* Exercise requirements:
Print the line that contains "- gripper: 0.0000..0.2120" and every line after it through the last line of the records below, exactly as written and nothing else.

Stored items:
# # # # #
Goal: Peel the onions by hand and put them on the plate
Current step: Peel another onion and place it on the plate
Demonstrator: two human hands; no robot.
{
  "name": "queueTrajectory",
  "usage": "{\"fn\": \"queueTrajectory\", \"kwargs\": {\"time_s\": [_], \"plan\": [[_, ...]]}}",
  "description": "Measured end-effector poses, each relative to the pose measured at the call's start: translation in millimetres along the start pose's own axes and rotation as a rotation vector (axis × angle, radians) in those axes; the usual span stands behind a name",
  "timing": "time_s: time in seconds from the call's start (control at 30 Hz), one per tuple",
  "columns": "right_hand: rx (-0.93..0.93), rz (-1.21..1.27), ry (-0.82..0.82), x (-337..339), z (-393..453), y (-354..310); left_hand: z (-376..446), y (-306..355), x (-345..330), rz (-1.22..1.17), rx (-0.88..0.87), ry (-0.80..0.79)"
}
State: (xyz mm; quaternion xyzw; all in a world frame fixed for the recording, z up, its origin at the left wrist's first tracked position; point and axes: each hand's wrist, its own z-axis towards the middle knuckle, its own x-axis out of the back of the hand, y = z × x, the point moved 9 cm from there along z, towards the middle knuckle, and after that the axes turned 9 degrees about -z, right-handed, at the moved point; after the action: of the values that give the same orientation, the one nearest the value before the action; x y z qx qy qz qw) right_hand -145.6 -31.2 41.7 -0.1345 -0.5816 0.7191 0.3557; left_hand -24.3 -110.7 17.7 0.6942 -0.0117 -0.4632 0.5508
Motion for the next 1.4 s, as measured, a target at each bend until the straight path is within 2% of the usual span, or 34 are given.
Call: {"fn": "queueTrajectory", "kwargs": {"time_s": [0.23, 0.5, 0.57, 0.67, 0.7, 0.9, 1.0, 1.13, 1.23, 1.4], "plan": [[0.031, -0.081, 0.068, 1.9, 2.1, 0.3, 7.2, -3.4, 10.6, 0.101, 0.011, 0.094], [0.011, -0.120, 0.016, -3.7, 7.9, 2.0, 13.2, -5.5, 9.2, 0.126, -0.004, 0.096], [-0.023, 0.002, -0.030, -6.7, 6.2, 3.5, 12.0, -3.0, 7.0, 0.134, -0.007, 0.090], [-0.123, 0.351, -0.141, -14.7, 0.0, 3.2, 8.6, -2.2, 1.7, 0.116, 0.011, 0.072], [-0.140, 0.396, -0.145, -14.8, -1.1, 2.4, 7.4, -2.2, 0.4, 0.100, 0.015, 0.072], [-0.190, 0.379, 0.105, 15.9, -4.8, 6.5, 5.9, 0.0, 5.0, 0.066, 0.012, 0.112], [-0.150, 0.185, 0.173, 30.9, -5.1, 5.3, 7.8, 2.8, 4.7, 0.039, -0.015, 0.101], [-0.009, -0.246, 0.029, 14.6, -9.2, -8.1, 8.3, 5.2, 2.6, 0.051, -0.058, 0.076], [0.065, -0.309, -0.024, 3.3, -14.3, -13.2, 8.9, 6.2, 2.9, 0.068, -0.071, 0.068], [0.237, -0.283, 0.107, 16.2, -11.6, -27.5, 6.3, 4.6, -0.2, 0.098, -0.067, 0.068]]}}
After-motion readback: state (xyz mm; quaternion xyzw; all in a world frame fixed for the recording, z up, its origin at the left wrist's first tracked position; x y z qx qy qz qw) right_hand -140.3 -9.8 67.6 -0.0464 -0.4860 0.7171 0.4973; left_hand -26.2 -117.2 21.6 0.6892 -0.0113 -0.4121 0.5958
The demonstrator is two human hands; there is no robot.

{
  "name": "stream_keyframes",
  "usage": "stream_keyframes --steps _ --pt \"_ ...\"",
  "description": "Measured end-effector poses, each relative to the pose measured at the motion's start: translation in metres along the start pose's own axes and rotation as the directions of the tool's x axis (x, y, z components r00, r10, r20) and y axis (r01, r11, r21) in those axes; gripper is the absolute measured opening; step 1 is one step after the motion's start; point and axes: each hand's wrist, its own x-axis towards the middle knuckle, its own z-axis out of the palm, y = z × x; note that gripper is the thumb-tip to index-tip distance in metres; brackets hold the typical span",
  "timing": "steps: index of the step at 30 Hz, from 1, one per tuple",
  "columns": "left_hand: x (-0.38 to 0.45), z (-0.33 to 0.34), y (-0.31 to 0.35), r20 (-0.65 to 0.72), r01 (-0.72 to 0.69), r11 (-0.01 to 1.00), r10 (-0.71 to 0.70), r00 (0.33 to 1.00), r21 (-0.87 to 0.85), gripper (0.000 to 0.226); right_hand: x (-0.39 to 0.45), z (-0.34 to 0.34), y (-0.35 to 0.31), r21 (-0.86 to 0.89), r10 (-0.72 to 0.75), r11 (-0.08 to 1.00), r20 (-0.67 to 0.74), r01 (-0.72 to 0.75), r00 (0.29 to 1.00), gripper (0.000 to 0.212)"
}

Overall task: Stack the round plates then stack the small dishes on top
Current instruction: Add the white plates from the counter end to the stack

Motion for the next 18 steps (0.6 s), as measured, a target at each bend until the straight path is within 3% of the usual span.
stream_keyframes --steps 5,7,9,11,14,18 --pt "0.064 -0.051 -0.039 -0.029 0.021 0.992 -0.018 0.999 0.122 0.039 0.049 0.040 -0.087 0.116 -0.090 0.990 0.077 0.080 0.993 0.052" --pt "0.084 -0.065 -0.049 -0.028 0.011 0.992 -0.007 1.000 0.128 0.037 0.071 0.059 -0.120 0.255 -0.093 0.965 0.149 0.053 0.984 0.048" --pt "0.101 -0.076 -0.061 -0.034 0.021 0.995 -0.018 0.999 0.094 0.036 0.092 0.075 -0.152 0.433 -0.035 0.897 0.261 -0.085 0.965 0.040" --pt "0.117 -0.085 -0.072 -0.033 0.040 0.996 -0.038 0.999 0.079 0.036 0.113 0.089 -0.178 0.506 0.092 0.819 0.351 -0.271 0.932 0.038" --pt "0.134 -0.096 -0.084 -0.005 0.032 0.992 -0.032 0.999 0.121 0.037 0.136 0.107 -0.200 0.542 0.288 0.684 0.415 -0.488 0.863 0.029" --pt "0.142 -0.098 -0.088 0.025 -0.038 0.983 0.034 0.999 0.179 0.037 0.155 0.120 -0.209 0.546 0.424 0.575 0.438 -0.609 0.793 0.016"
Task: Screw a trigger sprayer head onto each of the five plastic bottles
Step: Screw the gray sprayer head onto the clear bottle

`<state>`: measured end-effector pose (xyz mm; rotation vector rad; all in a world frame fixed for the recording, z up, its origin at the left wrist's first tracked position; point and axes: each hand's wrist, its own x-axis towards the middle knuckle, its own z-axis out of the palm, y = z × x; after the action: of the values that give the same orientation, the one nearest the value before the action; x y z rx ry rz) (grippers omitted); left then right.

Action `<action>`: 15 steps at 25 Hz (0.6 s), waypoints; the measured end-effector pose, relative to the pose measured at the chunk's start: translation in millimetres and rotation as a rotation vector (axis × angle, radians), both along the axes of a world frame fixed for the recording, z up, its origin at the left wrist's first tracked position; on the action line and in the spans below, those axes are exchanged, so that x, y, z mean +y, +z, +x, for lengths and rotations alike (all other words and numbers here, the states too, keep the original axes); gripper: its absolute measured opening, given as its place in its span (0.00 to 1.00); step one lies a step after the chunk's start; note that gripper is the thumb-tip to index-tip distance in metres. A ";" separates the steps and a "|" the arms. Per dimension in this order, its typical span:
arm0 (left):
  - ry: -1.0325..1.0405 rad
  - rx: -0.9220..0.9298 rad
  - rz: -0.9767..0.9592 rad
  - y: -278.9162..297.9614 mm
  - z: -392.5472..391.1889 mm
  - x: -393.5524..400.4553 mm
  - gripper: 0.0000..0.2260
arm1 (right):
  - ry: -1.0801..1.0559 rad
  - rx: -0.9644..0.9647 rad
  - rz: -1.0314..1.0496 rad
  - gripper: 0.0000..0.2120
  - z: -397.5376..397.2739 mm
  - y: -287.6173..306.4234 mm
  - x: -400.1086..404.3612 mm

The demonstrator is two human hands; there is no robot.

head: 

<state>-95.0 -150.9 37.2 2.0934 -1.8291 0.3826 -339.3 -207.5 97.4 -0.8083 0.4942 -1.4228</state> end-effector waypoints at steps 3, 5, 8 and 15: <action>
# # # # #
* Answer section:
  - gripper: 0.0000..0.2120
  - z: -397.5376..397.2739 mm
  - y: -287.6173..306.4234 mm
  - x: -400.1086..404.3612 mm

The demonstrator is two human hands; there is no robot.

head: 

<state>-95.0 -150.9 37.2 2.0934 -1.8291 0.3826 -339.3 -207.5 97.4 -0.8083 0.4942 -1.4228</state> end-effector waypoints at steps 3, 5, 8 and 15: <action>

Nothing else belongs to the answer.